一口下肚,爽得一整天的疲惫外加这两天所有的担惊受怕都随着上涌的气嗝消散了。

姜皂捧着啤酒杯,陶醉得感慨:“果然,就差这一口酒。”

谢历升轻哧,在她旁边坐下,和她叮当碰了碰杯,灌了一口。

两个人喝着酒,望着高层住宅窗外的城市夜景。

秦南是一座植被覆盖率很高的新一线城市,有很多名山,但海拔都不超过一千五百米。

有江水,有沪三角独特的霓虹矜贵感觉的江景。

有湖,坐在湖边可以远眺灯光练成片的群山。

姜皂生在这里长在这里,如果不是因为讨厌生母,她也不会离开秦南,为了读书独立在南城凑合了七八年。

她给谢历升指了一个方向,“我外婆家住在那个方向,山里面,家里是种茶的。”

“外婆的院子里有一颗很高很粗的皂荚树,说是已经活了八十多年,不管周围有什么变动都没有影响它,后来改/革村子里重新建设,大部分树都被砍了,偏偏很神奇地没有干涉到它周围的区域,”姜皂啄着酒,陷入回忆,鲜少提及自己家里的事:“我外婆家的房子最后把它囊括到院子里了,家里人本来说要砍了种菜,她没让。”

“树荫很大,夏天全家人都能靠着它乘凉。”

谢历升静静听着:“我还没见过皂荚树。”

“其实看着就是很普通的树,但是很能活,也不挑生长环境。隔壁市有一棵皂荚神树活了四百多年呢。”

姜皂半垂眼眸,望着那个方向莞尔:“我妈虽然把我生下来了,但是也不喜欢我,毕竟是意外怀孕。”
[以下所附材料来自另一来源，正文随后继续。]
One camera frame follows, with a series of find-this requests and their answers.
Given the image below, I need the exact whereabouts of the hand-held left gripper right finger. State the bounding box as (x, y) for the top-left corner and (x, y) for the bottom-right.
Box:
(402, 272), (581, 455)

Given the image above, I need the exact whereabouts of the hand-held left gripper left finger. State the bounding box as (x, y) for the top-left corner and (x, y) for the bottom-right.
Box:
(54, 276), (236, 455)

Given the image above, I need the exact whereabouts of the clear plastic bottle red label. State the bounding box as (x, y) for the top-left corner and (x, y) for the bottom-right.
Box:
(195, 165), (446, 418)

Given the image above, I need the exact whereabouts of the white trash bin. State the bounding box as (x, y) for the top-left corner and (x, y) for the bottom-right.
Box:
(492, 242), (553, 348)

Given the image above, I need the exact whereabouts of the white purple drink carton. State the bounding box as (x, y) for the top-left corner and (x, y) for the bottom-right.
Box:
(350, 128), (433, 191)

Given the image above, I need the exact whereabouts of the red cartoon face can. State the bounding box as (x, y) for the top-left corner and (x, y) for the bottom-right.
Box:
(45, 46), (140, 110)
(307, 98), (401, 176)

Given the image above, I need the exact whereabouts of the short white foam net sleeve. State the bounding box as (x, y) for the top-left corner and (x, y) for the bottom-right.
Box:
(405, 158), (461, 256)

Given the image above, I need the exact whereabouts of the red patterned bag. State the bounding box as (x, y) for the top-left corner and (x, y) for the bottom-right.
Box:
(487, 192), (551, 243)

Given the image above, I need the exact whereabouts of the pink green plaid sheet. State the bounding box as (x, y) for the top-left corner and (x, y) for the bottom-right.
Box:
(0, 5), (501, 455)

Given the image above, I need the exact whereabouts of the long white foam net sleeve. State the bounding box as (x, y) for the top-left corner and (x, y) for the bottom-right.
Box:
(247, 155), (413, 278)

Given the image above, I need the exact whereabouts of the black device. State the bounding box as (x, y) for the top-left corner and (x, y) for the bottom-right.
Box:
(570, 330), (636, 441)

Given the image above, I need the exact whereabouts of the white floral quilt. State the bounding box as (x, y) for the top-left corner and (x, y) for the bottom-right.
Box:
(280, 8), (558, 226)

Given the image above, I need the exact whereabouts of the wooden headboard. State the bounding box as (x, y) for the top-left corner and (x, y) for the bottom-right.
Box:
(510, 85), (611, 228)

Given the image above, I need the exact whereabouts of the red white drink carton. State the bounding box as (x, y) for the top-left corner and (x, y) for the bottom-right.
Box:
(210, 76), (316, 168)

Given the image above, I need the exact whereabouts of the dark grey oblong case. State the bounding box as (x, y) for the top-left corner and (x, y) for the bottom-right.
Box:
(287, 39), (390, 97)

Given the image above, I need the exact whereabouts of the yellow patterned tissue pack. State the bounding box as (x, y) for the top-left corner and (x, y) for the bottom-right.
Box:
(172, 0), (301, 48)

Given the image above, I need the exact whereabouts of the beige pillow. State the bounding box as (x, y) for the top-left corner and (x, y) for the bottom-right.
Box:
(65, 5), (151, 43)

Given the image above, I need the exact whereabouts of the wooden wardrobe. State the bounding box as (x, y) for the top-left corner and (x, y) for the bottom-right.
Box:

“我都两个多月了也没有名字,那天外婆催她赶紧给我取名,我妈不耐烦,就把这事扔给外婆。”

“我外婆和我妈关系也不好,你知道的,谁摊上潘玉这么一个女儿都不会多待见的。”

他问:“然后呢?”

“我外婆跟我说,那天她在院子里摘菜。”姜皂停顿,好像在想象那天的画面,给谢历升描述道:“她抬头看见了那棵树,就说,那就叫小皂咯。”

“活得久,顽皮不生病,全身上下都是宝。”她说。

谢历升觉得有趣,试问:“那怎么不叫小荚?”

姜皂不悦:“啧,那你说皂荚和豆荚的区别在哪个字?”

他笑了两声,点头明白。

“她没有念过书也不识字,这已经是她能取出来,最不大众又最好寓意的字了。”

姜皂怕待久了啤酒的气泡散掉,赶快喝了一口,继续说:“其实我一直想等成年改一个自己取的名字,直到外婆生病去世之前讲这个事给我听,我才改了主意。”

谢历升点头,附和:“不太常见,但是很好的名字。”

“你呢?”姜皂把话题拐到他身上,“今天听你姐说了很多你们小时候的事,你为什么叫谢历升?”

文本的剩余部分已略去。